"""
In the documentation I use the following notation to describe tensors shapes

b: batch size
B: number of input capsule types
C: number of output capsule types
ih: input height
iw: input width
oh: output height
ow: output width
is0: first dimension of input capsules
is1: second dimension of input capsules
os0: first dimension of output capsules
os1: second dimension of output capsules
"""

#  Copyright (c) 2021 EIDOSLab.

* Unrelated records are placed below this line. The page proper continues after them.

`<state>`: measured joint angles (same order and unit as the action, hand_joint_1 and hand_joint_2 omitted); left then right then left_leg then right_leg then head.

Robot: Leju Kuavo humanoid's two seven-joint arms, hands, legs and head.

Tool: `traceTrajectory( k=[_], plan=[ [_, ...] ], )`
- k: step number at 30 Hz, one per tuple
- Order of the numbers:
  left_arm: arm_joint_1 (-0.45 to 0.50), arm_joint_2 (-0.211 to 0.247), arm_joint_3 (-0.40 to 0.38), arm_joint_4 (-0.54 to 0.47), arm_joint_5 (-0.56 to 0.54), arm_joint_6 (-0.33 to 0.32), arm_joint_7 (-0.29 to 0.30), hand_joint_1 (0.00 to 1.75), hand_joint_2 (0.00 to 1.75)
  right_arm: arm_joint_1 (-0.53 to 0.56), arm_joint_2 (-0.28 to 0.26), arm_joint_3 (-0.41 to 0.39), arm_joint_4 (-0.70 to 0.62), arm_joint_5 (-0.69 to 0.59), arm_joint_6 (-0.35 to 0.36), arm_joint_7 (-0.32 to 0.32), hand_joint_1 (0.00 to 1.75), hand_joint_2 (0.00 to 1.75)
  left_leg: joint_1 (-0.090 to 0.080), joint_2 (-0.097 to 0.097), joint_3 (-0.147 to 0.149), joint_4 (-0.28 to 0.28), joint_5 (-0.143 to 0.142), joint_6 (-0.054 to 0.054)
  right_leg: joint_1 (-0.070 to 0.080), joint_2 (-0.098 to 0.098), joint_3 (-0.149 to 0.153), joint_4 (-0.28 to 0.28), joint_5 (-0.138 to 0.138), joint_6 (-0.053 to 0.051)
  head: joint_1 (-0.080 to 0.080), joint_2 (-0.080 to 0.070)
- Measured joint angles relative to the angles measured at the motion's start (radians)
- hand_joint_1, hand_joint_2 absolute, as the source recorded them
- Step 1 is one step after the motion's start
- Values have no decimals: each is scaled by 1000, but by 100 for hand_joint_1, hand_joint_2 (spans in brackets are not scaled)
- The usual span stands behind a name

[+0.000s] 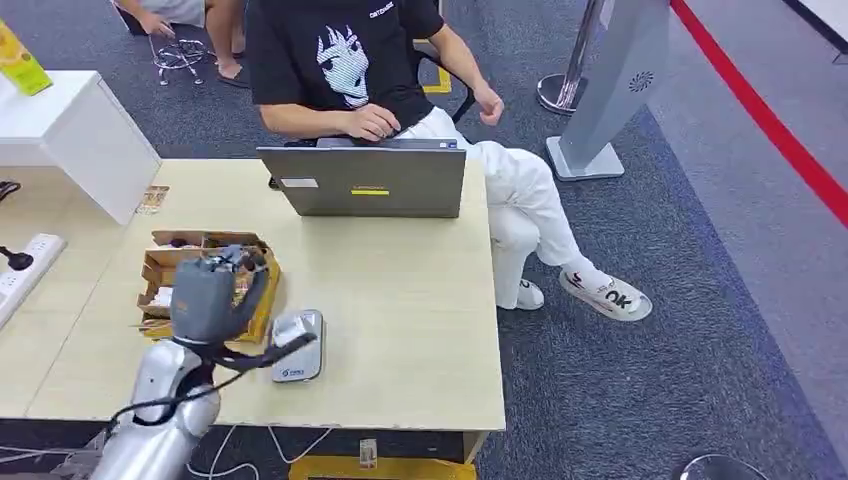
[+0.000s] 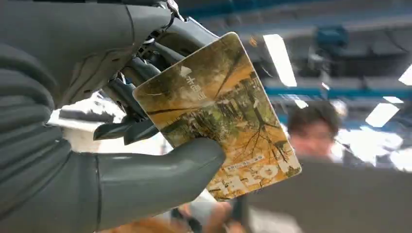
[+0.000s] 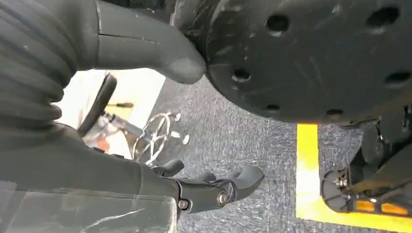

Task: Pass the card to the sensor for recognition and then transmit it.

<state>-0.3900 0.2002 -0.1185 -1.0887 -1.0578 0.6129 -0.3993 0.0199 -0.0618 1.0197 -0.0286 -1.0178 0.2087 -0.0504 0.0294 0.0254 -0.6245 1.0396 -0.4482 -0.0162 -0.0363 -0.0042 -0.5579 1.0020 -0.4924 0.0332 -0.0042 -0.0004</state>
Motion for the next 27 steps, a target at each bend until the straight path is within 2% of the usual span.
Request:
traceTrajectory(
  k=[1, 2, 3, 10, 23, 27],
  plan=[
    [156, -18, -169, -161, -46, -67, 81, 175, 175, 8, 18, -5, 7, -19, -10, -7, 0, 175, 0, 1, 0, 0, -3, 0, 0, 1, 0, -1, -1, 1, 0, 0],
    [245, -16, -260, -228, -35, -59, 90, 175, 175, 16, 24, -7, 13, -25, -10, -12, 0, 175, 0, 0, 0, 0, -3, 0, 0, 0, 0, -1, -3, 1, 0, 0],
    [256, -15, -276, -241, -29, -60, 90, 175, 175, 16, 24, -8, 14, -26, -10, -12, 0, 175, 0, 0, 0, 0, -3, 0, 1, -1, 0, -1, -3, 1, 0, 0],
    [284, -2, -324, -289, -16, -63, 88, 175, 175, 17, 27, -10, 19, -26, -10, -12, 0, 175, 1, 0, 0, 0, -3, 0, 1, -1, 1, 0, -3, 1, 0, 0],
    [289, 7, -344, -304, -16, -63, 88, 175, 175, 17, 28, -18, 23, -26, -10, -12, 0, 175, 1, 0, 0, 0, -3, 0, 1, -1, 1, 0, -3, 1, 0, 0],
    [311, 13, -346, -304, -45, -103, 94, 175, 175, 17, 28, -23, 23, -30, -9, -12, 0, 175, 1, 0, 0, -1, -3, 0, 1, -1, 2, 0, -3, 1, 0, 0]
  ],
)
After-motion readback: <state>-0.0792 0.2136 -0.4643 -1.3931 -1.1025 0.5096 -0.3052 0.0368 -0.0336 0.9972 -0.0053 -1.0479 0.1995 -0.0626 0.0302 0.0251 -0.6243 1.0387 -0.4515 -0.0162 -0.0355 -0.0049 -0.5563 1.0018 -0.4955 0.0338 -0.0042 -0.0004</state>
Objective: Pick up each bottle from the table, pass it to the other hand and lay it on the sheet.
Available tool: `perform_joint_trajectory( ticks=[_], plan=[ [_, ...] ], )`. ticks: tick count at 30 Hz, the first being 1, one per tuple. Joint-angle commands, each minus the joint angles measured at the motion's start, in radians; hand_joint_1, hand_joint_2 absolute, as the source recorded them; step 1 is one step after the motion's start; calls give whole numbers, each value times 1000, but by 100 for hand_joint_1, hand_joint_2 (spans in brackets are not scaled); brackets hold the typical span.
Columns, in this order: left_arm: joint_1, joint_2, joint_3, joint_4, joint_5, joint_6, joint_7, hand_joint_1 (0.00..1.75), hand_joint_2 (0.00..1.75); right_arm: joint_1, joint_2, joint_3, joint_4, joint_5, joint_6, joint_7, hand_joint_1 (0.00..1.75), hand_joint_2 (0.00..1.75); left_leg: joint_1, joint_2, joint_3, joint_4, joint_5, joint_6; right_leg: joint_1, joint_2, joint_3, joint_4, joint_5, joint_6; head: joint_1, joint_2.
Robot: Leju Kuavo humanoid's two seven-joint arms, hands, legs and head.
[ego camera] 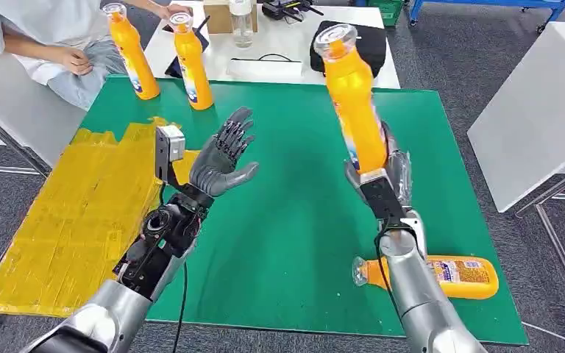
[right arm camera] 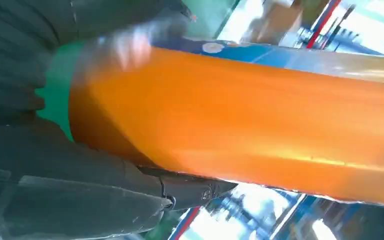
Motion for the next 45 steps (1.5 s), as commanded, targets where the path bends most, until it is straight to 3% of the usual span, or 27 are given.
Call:
perform_joint_trajectory(
  ticks=[1,9,10,25,41,42,43,45],
  plan=[
    [-94,8,-62,107,50,33,20,0,175,-55,42,184,87,-51,136,-7,175,175,0,1,4,1,-3,-2,1,0,4,1,-2,-2,0,0],
    [-91,12,-69,107,63,44,18,0,175,-74,48,238,126,-40,166,13,175,175,1,0,9,3,-6,-3,1,-1,9,3,-6,-4,0,0],
    [-90,13,-69,109,66,48,17,0,175,-81,58,254,150,-31,166,24,175,175,0,0,3,0,-2,-1,0,0,3,0,-1,-1,0,0],
    [-92,10,-51,135,97,47,4,0,175,-120,102,333,267,38,171,81,175,175,0,0,5,1,-3,-2,1,-1,4,1,-3,-2,0,0],
    [-106,-21,-39,226,103,26,-28,0,175,-69,86,389,263,99,156,69,175,175,1,-1,4,0,-3,-2,1,-2,4,0,-3,-2,0,0],
    [-107,-26,-35,229,102,30,-31,127,175,-60,77,392,249,105,148,70,175,175,1,-2,3,0,-2,-2,1,-2,3,0,-2,-2,0,0],
    [-108,-27,-34,231,102,33,-32,175,175,-55,73,392,242,107,144,71,175,175,1,-2,6,1,-4,-2,1,-3,6,1,-4,-3,0,0],
    [-115,-34,-33,231,102,37,-34,175,175,-31,57,391,200,104,145,72,175,175,1,-3,7,1,-4,-2,2,-5,7,1,-5,-3,0,0]
  ],
)
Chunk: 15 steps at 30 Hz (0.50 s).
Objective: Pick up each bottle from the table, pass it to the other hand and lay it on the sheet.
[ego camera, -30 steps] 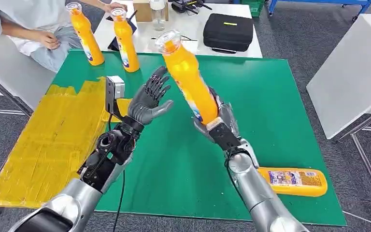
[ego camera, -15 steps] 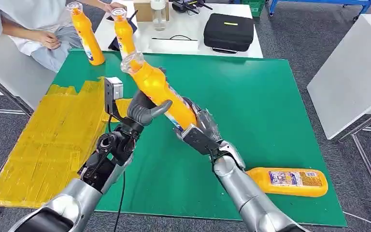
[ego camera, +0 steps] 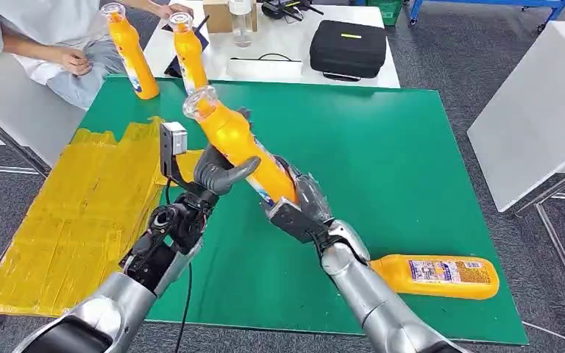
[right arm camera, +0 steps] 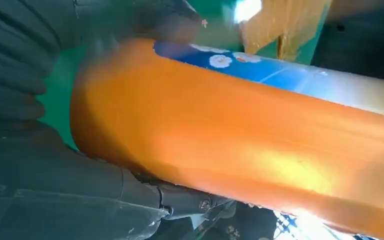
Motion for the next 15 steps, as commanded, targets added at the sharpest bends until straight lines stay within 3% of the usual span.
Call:
perform_joint_trajectory(
  ticks=[1,15],
  plan=[
    [-74,-31,-1,116,-6,10,-11,175,175,28,-50,65,-18,16,-10,2,175,175,1,-3,6,1,-3,-2,2,-4,7,0,-4,-2,0,0],
    [-51,-51,9,82,-28,16,-25,175,175,72,-71,38,-47,24,-56,4,175,175,1,-2,5,1,-3,-2,1,-3,6,0,-3,-2,0,0]
  ],
)
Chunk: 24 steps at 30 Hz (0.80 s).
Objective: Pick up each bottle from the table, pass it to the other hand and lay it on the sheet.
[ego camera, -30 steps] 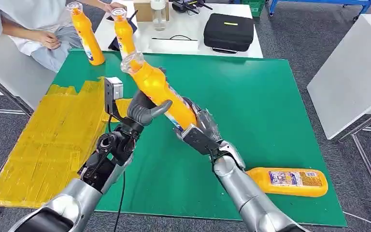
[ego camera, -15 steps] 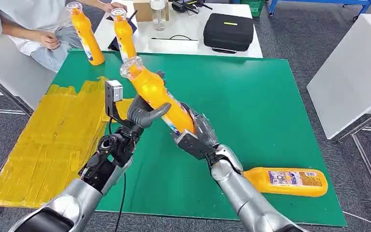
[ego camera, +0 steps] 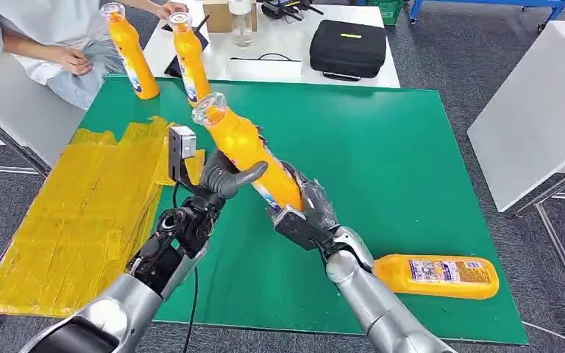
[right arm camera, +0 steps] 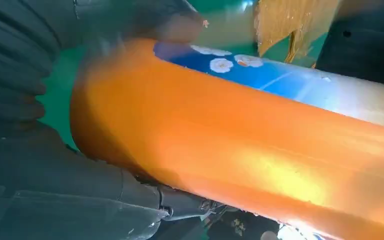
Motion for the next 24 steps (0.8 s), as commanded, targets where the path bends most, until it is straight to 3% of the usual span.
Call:
perform_joint_trajectory(
  ticks=[1,2,3,4,6,7,8,15,20,22,24],
  plan=[
    [-59,-25,19,60,-11,1,-24,175,175,22,-44,29,5,11,-36,-7,175,175,1,-2,4,0,-2,-1,1,-3,5,-1,-2,-1,0,0],
    [-64,-30,26,54,-27,22,-48,175,175,27,-52,23,-3,14,-62,-8,175,175,1,-2,7,1,-4,-2,1,-4,8,1,-4,-2,0,0],
    [-68,-33,31,47,-37,41,-58,175,175,32,-59,14,-13,7,-84,-17,141,175,1,-3,5,1,-3,-2,1,-4,6,0,-3,-2,0,0],
    [-72,-32,31,32,-61,73,-76,175,175,32,-65,10,-21,6,-107,-24,0,175,1,-4,8,2,-5,-2,2,-5,9,2,-5,-3,0,0],
    [-77,-27,38,3,-92,116,-93,175,175,31,-78,4,-45,-4,-118,-29,0,175,1,-3,3,0,-2,-1,1,-4,4,0,-2,-1,0,0],
    [-77,-25,40,2,-92,116,-93,175,175,30,-78,4,-47,-3,-117,-29,0,175,2,-4,9,3,-6,-3,2,-6,10,2,-6,-3,0,0],
    [-77,-25,40,2,-92,116,-93,175,175,30,-78,4,-47,-3,-117,-29,0,175,1,-2,3,1,-2,-1,1,-3,4,0,-2,-2,0,0],
    [-67,-19,47,-21,-132,163,-113,175,175,42,-87,2,-91,-22,-135,-28,0,175,1,-1,8,3,-6,-3,2,-2,9,3,-5,-3,0,0],
    [-78,57,128,-116,-374,450,-205,175,175,101,-158,-27,-290,-28,-189,-9,0,175,0,0,3,1,-3,-2,1,-1,3,1,-2,-2,0,0],
    [-81,91,146,-159,-628,673,-242,175,175,152,-192,-62,-389,-25,-203,9,0,175,1,1,9,4,-8,-3,2,-1,9,4,-7,-3,0,0],
    [-96,123,142,-157,-867,795,-188,175,175,194,-220,-95,-468,-4,-223,28,0,175,1,0,7,2,-5,-3,1,-1,7,3,-5,-3,0,0]
  ],
)
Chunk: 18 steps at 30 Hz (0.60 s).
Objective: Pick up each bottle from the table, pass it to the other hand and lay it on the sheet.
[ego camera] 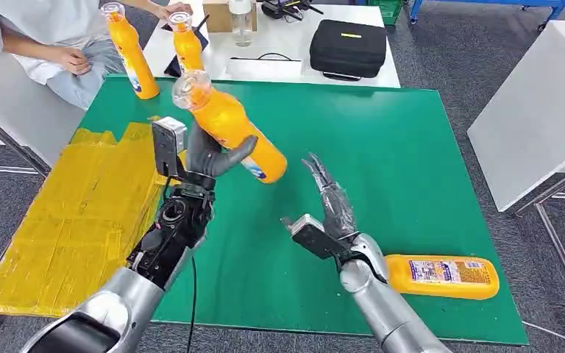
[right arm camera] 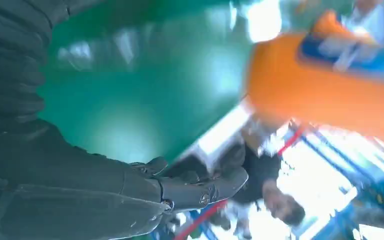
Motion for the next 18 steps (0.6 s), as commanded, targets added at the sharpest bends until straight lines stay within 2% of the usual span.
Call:
perform_joint_trajectory(
  ticks=[1,5,8,9,10,11,13,14,16,18],
  plan=[
    [-90,157,71,-52,-737,499,36,175,175,145,-150,-105,-370,27,-54,53,0,175,1,-1,6,1,-4,-2,1,-2,6,2,-4,-3,0,0],
    [-172,197,61,129,-1251,616,216,175,175,212,-187,-168,-481,24,-69,53,0,175,1,-4,6,2,-4,-2,1,-5,7,2,-5,-3,0,0],
    [-172,197,61,129,-1251,616,216,175,175,212,-187,-168,-481,24,-69,53,0,175,0,-2,4,0,-2,-1,0,-3,4,0,-3,-2,0,0],
    [-174,209,59,147,-1528,616,352,175,175,209,-182,-171,-482,25,-74,51,0,175,0,-1,8,2,-5,-2,1,-3,8,2,-6,-3,0,0],
    [-184,213,53,176,-1642,616,409,175,175,210,-182,-176,-487,26,-78,50,0,175,0,0,10,3,-7,-3,1,-2,10,4,-7,-3,-1,0],
    [-232,290,-126,243,-1672,608,539,175,175,214,-181,-186,-501,27,-83,50,0,175,0,1,8,3,-6,-3,1,-1,7,3,-5,-3,-1,0],
    [-322,330,-390,393,-1672,551,698,175,175,219,-185,-200,-521,39,-80,50,0,175,-1,-2,3,0,-2,-2,0,-3,2,1,-2,-2,0,0],
    [-368,332,-509,487,-1672,517,734,175,175,219,-186,-208,-525,45,-72,50,0,175,0,-5,5,2,-3,-3,1,-7,6,3,-5,-3,0,0],
    [-408,325,-556,596,-1672,477,714,175,175,216,-187,-218,-523,52,-66,45,0,175,1,-6,7,3,-3,-3,1,-8,6,4,-6,-4,-1,0],
    [-433,337,-583,666,-1672,424,661,175,175,207,-190,-230,-530,62,-62,43,0,175,0,-1,9,2,-4,-3,1,-3,7,2,-5,-4,0,0]
  ],
)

All rights reserved.
#  This file is part of the EIDOSearch library.
#  See the LICENSE file for licensing terms (BSD-style).

import torch
import torch.nn as nn
from torch.nn.modules.utils import _pair

from EIDOSearch.models.classification.capsule.caps_utils import squash, caps_activations, routing, convolution_caps2
from EIDOSearch.models.classification.capsule.utils import conv2d_output_shape


class CapsPrimary2d(nn.Module):
    
    def __init__(self, input_channels, input_height, input_width, kernel_size=3, stride=2, padding=0, dilation=1,
                 routing_method="dynamic", num_iterations=1, squashing="hinton", output_caps_types=32,
                 output_caps_shape=(8, 1), device="cpu"):
        """
        The primary capsules are the lowest level of multi-dimensional entities.
        Vector CapsPrimary can be seen as a Convolution layer with shape_output_caps[0] * shape_output_caps[1] *
        num_caps_types channels with squashing as its block non-linearity.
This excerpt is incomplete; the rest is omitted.